I wanted to go "wherever God was calling me" and certain that calling was into full-time ministry, I wanted a college that would not only educate but also mentor me in my spiritual growth. Living hours from home and out of State was just an added bonus.


Within the first couple of weeks as a Freshman, I met another young man who shared with me that he had been sexually abused as a boy. I opened up to him about my abuse. He was actually the first peer with whom I shared my story. Like me, he had been compromised by an older male and was conflicted about his sexuality and gender identification. We became roommates and over time he developed a crush on me. Actually, he was crushing both on me and on my (very first ever) girlfriend at the same time. Like I said, he was conflicted. When I announced I intended to marry my girlfriend, he threatened suicide, saying that "now he could never 'have' either of us". Shortly thereafter, he took to spending his nights in other male student rooms and bragging the next day about his homosexual activities, whether true or not. Regardless, that whole experience didn't help me in my own gender identification struggles. Was I really gay and that's why he was attracted to me? Was I simply in denial about my sexuality? Add to that the question which haunted me for decades: did my being abused as a boy by another male MAKE me gay??

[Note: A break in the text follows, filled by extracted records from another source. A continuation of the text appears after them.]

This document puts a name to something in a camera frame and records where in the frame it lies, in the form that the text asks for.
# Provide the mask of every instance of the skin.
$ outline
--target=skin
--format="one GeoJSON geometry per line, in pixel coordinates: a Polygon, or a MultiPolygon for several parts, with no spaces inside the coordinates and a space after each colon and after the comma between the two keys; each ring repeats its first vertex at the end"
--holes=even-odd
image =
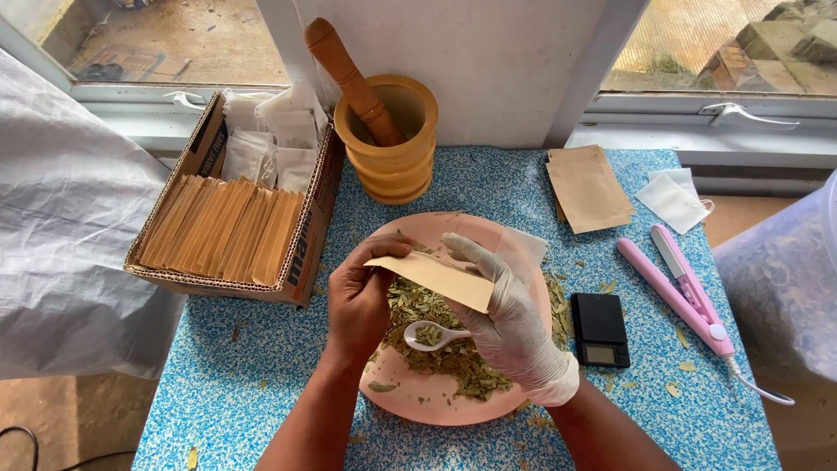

Anyway, for the first time in my life I had a girlfriend. A REAL girlfriend! And I wanted nearly more than anything else to claim my manhood and confirm my gender identity. I was studying Christian ministry in a denomination in which homosexuals were an abomination at a college which expelled students without mercy who dared come out of the closet. I feared if I was gay I could never be a pastor, never to be able to worship, never receive the sacraments again and would most certainly be damned to a life...temporal and eternal...apart from God. Homosexuality was the unforgivable sin and I feared, through no fault of my own, I might have been stuck with that sin. Damned for all time.









As I've written before: I really do sympathize with LGBTQ women and men over their spiritual, emotional, psychological and sociological struggles. I know how it feels to question "what in God's name am I?" and fear that being true to myself could...would probably...would surely... land me in hell. It's hard enough being "different" in a secular society which won't accept you...even more so when you add the pressure of fitting into a religious environment. But enough about that.

I met my first girlfriend, and I asked her to marry me, and she said "yes"...so I wound up marrying my first and only girlfriend. I'm still married, I still love her; but with hindsight I realize part of my motivation to get find a girlfriend and get married was my need to prove to myself that I was straight as well as get over the abuse and mature into being a real man.

I didn't want to enter the marriage with secrets, so I worked up the nerve to tell my fiance about my brother; but I didn't tell about my sister. It was hard enough telling her about my brother and my fears that I might be gay, etc. I guess I felt I could blame my brother for what he did to me; but I wasn't so sure about what happened between me and my sister and I wanted to preserve the illusion of my virginity (I didn't consider male on male sex to be true coitus). So I told my wife and trusted her to keep one of my biggest, most precious (albeit dark) secrets to herself. I told her, and I trusted her.



Fast forward 2 years and in preparation for our wedding, my fiance and I find ourselves meeting with a pastor for pre-marital counseling; which to large degree is focused on the mechanics of the wedding ceremony. I had chosen to include certain family members in the wedding party; but strongly objected to my big brother from taking part. He could come to the wedding. He just couldn't be a groomsmen or anything like that. The pastor pressed me for my reasons why...and I held onto my secrets, only telling him that my oldest brother was mean to me when I was growing up. The pastor again pressed me, this time telling me I needed to forgive my brother and not bring these hard feelings with me into my new life as a married man. Eventually I gave in, still not giving up my secrets; but I gave in to the pressure, "forgave" my brother and gave him a role in the wedding ceremony.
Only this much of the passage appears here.